L’opinion publique est fragmentée et pleine de contradictions
Les citoyens européens soutiennent le réarmement, jusqu’à ce qu’il les affecte directement. Un sondage réalisé par l’ECFR montre un fort soutien à l’augmentation des budgets militaires en Pologne (70 %), au Danemark (70 %) et au Royaume-Uni (57 %).
Mais en Allemagne, en Espagne et en France, le soutien oscille autour de 45 %. En Italie, il chute à 17 %.
En ce qui concerne la conscription, le fossé générationnel est frappant. En France et en Allemagne, les électeurs plus âgés soutiennent le retour du service militaire. Parmi les jeunes de 18 à 29 ans, qui sont ceux qui serviraient réellement, l’opposition est dominante.
Il y a une volonté politique dans certains parlements, mais pas dans la rue.
Pendant ce temps, la confiance aux États-Unis s’estompe. En Allemagne et au Royaume-Uni, plus des deux tiers des citoyens pensent désormais que le système politique américain est brisé.
Au Danemark, ce chiffre grimpe à 86 %. Ce qui était autrefois une foi transatlantique inébranlable est en train de s’éroder, surtout sous Trump.
Et pourtant, les partis d’extrême droite européens admirent maintenant ouvertement le style de leadership de Trump. Ils ne se tournent plus vers Poutine pour obtenir des indices, mais vers la Floride.
Ironie de la guerre froide, être pro-américain aujourd’hui signifie souvent être anti-européen.
L’autonomie stratégique est l’histoire que tout le monde évite
C’est peut-être une pilule difficile à avaler, mais l’Europe ne peut toujours pas se défendre sans les États-Unis, peu importe combien ils dépensent.
La plupart des armées européennes n’ont pas la capacité de coordonner de grandes opérations de combat multinationales. La structure de commandement intégrée de l’OTAN est toujours dirigée par les États-Unis.
L’Europe dépend des États-Unis pour la surveillance, les données satellitaires, la défense antimissile et la logistique à longue portée. Même avec une augmentation des budgets, cette dépendance ne disparaîtra pas.
Certains pays, comme la Pologne et l’Espagne, sont désormais favorables à la construction d’une dissuasion nucléaire européenne distincte.

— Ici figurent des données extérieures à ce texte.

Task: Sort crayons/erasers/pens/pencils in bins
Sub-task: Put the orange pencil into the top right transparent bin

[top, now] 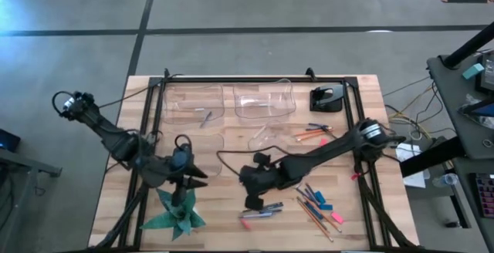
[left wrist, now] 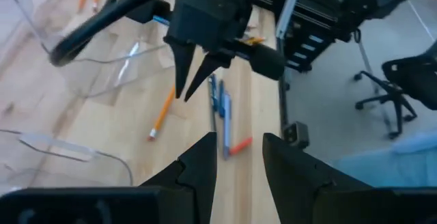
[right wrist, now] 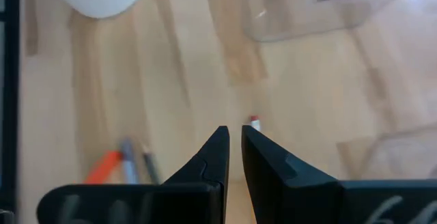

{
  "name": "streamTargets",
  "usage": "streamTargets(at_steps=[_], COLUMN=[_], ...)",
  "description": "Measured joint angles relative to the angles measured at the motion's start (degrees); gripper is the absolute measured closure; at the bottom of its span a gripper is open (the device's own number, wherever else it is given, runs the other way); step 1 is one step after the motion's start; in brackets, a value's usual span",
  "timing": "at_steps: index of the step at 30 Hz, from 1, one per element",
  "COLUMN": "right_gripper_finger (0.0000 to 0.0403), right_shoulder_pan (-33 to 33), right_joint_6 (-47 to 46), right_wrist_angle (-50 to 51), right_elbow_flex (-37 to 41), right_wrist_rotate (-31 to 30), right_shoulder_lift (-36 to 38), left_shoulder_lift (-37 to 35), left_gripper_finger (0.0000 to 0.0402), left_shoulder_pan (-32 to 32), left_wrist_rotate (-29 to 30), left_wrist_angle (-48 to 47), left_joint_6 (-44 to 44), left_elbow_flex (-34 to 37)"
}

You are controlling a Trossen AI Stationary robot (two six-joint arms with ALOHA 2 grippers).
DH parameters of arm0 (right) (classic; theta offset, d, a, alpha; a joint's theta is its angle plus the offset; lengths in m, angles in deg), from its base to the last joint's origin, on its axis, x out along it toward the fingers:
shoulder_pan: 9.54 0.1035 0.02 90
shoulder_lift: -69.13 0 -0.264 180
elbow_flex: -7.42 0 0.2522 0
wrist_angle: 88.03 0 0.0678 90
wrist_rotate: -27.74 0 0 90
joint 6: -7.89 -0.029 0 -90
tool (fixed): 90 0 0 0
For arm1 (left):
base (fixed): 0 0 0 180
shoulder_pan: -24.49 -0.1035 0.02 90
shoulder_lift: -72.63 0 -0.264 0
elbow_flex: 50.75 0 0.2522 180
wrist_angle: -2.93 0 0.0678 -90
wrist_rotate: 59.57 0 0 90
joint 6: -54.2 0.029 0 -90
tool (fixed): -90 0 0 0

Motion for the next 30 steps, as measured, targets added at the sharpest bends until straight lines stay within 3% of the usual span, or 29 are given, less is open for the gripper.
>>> streamTargets(at_steps=[8,13,18,24,30], right_gripper_finger=[0.0369,0.0369,0.0369,0.0369,0.0369], right_shoulder_pan=[-0.2,-0.2,-1.1,-1.3,-1.6], right_joint_6=[-0.9,-2.8,-2.8,-3.2,0.3], right_wrist_angle=[9.2,17.5,25.3,31.7,31.8], right_elbow_flex=[-12.9,-22.2,-28.8,-28.7,-26.4], right_wrist_rotate=[-0.6,2.2,2.6,1.5,1.4], right_shoulder_lift=[-9.5,-15.1,-17.5,-16.7,-16.6], left_shoulder_lift=[0.1,0.1,0.0,0.0,0.0], left_gripper_finger=[0.0297,0.0297,0.0297,0.0297,0.0297], left_shoulder_pan=[1.7,1.7,1.7,1.7,1.7], left_wrist_rotate=[0.3,0.5,0.5,0.6,2.5], left_wrist_angle=[0.1,0.0,0.0,0.0,0.0], left_joint_6=[-0.1,-0.1,-0.1,-0.1,-0.1], left_elbow_flex=[0.5,1.6,2.3,2.5,2.5])
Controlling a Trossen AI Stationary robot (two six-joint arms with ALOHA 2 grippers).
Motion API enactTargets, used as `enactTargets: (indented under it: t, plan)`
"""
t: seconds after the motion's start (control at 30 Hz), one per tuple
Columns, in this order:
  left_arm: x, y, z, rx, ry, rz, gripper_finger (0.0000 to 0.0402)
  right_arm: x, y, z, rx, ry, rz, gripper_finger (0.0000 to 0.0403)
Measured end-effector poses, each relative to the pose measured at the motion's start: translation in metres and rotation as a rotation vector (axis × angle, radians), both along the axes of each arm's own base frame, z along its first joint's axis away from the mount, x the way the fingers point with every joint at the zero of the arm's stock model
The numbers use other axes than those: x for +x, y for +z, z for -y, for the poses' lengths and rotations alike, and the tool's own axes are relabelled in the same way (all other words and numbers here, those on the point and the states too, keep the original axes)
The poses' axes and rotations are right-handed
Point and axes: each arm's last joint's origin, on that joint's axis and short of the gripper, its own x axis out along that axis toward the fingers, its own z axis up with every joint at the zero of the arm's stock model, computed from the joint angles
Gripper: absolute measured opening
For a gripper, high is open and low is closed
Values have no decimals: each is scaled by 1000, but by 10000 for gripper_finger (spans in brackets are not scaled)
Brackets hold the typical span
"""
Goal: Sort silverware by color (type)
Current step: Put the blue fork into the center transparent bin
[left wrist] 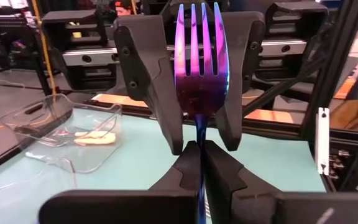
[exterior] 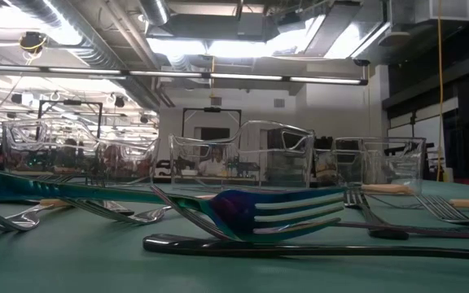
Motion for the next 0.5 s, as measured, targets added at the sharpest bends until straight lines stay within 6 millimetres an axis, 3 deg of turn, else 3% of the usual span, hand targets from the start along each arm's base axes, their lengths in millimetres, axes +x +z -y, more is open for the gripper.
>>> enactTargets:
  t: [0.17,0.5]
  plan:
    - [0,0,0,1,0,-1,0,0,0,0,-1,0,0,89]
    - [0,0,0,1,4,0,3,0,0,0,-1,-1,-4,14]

En Allemagne, le chancelier Merz a proposé de partager les armes nucléaires de la France et du Royaume-Uni, mais admet que cela ne pourrait pas remplacer le parapluie américain.
En fin de compte, l’engagement de 5 % visait à prouver que l’Europe est sérieuse en matière de défense. Mais une défense sérieuse ne vient pas des engagements. Cela vient de la clarté, de l’exécution et du réalisme.
À l’heure actuelle, l’Europe dépense plus, mais pas plus intelligemment. C’est construire des armes sans réformer les structures de commandement.
C’est investir dans de vieux modèles de défense alors que le champ de bataille évolue. Et il attend toujours que les États-Unis se manifestent.
Peut-être que ce dont l’OTAN a besoin, ce n’est pas de plus d’argent. Il doit définir un véritable plan qui ne dépende plus des États-Unis.